[DATA PROVIDED — start]
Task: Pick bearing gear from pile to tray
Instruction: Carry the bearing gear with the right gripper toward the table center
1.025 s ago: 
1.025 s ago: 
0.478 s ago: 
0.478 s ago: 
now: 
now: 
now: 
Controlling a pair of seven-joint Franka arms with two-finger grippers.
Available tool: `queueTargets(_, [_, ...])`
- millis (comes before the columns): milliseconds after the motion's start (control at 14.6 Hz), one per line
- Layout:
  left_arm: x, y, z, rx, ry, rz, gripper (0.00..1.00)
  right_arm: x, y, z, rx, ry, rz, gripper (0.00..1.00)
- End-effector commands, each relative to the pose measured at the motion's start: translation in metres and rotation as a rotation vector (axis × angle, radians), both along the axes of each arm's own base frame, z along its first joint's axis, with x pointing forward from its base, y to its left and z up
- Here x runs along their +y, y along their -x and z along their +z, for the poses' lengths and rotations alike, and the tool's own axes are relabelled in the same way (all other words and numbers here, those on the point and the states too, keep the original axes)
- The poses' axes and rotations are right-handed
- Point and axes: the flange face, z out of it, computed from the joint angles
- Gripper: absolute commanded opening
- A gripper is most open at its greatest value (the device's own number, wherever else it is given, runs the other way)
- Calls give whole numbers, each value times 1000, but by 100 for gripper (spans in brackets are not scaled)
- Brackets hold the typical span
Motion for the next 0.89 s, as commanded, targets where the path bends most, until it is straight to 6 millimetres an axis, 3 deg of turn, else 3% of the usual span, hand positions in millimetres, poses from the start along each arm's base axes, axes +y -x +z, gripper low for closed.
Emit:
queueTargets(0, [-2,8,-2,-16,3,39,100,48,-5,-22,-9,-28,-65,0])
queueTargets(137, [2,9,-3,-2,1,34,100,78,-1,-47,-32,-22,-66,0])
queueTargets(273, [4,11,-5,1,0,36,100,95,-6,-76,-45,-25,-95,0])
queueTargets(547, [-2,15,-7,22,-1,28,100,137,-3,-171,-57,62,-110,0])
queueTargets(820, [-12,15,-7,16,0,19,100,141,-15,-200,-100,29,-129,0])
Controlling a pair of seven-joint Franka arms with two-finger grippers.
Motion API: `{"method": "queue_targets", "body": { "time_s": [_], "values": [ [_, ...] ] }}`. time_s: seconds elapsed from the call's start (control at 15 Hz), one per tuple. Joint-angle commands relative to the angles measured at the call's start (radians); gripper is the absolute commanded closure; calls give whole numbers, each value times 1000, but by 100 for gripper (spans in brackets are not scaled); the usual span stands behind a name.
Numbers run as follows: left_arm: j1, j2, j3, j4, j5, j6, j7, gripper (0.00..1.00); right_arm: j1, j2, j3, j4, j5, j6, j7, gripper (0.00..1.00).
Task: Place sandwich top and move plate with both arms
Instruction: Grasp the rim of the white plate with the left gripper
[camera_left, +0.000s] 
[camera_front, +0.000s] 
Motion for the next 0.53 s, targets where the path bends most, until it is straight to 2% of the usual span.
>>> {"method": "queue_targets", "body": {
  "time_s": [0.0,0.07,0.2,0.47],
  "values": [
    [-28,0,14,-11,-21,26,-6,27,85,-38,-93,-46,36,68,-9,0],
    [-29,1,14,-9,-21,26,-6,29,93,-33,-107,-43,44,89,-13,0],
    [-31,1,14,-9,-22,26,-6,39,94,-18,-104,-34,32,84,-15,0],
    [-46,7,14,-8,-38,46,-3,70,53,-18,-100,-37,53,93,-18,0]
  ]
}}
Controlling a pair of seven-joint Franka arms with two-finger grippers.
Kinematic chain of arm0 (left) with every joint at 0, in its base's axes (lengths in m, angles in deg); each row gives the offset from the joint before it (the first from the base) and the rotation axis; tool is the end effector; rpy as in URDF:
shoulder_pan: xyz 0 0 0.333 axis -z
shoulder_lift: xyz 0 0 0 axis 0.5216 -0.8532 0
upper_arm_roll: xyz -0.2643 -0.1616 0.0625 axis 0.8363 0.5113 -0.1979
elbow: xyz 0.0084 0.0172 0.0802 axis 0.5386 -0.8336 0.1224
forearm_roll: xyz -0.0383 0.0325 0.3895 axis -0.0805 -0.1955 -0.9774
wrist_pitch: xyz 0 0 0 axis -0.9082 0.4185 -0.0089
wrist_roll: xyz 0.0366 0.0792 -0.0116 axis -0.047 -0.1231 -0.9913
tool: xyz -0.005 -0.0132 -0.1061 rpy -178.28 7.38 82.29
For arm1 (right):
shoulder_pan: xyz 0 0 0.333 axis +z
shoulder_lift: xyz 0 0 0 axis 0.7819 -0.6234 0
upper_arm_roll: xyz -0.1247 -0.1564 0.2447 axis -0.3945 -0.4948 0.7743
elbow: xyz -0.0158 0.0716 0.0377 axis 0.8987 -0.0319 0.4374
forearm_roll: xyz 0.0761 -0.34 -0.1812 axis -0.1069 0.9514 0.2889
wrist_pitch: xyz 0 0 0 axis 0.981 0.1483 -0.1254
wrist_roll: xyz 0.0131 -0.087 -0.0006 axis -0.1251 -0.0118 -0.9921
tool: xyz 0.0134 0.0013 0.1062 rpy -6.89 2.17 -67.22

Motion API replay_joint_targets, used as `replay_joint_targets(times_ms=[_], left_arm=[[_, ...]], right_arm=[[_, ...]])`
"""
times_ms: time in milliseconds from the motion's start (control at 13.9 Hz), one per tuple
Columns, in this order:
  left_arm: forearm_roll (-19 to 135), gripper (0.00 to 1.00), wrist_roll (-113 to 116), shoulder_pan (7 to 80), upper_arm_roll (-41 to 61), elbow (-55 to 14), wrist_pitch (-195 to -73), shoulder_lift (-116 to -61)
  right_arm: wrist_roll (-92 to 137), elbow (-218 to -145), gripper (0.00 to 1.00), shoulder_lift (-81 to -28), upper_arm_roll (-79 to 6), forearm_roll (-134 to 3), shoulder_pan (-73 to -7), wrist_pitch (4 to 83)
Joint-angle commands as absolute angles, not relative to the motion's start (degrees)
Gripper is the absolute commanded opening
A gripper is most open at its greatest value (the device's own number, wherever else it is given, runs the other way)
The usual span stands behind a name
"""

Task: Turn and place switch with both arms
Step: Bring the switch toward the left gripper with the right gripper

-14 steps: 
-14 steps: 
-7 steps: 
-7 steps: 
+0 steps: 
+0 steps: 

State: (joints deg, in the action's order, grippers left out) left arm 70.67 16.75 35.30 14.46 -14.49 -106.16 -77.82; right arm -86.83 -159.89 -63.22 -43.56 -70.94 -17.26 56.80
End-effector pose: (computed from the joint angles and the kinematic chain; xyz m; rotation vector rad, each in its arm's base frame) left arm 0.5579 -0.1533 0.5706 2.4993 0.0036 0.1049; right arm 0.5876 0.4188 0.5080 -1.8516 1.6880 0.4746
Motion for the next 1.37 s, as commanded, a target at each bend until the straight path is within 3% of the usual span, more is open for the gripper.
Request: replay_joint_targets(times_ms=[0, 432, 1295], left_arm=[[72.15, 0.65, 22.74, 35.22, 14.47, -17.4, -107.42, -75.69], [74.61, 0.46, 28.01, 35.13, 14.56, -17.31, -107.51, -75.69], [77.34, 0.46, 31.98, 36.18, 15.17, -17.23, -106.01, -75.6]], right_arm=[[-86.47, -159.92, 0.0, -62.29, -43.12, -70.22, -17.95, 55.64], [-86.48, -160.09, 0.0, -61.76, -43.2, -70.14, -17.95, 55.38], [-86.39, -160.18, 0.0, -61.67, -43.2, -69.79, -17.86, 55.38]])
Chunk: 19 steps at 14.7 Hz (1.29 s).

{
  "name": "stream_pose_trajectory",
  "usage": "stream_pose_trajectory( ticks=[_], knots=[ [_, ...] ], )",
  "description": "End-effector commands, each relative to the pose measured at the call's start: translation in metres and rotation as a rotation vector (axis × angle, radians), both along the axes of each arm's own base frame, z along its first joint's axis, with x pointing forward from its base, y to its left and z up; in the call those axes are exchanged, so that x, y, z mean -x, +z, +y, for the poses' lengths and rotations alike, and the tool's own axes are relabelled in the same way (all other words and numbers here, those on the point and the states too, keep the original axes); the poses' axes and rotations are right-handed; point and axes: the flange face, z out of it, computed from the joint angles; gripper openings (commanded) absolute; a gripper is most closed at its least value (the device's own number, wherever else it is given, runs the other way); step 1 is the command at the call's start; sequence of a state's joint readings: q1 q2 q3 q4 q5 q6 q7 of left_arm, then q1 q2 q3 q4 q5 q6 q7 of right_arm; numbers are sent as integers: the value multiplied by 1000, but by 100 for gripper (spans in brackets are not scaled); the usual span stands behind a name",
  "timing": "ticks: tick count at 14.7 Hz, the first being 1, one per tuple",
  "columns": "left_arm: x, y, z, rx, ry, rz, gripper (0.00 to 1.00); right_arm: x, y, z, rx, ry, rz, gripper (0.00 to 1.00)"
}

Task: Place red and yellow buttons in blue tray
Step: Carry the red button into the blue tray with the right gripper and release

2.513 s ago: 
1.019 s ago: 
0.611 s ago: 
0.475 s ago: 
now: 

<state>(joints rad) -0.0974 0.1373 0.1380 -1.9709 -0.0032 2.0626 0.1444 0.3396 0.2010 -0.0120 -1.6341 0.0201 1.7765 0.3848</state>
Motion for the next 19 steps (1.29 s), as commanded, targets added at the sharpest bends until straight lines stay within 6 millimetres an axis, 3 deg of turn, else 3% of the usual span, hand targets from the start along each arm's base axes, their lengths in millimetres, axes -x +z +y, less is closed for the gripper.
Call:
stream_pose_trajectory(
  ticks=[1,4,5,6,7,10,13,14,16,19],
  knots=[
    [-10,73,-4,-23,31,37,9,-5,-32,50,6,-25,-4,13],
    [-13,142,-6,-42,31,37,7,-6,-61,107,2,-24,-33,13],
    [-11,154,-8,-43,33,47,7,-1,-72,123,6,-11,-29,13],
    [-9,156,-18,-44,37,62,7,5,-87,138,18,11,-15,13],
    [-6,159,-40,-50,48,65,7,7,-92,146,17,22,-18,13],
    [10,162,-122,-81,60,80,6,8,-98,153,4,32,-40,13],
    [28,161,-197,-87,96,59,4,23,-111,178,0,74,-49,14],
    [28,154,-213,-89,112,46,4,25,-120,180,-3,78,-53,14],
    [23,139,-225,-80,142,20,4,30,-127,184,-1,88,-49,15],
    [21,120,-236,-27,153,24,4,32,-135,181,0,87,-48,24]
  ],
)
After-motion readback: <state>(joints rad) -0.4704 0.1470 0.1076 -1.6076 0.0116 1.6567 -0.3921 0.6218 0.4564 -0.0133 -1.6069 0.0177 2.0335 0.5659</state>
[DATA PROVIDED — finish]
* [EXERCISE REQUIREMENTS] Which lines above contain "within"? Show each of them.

* [SOLUTION]
Motion for the next 1.37 s, as commanded, a target at each bend until the straight path is within 3% of the usual span, more is open for the gripper.
Motion for the next 19 steps (1.29 s), as commanded, targets added at the sharpest bends until straight lines stay within 6 millimetres an axis, 3 deg of turn, else 3% of the usual span, hand targets from the start along each arm's base axes, their lengths in millimetres, axes -x +z +y, less is closed for the gripper.

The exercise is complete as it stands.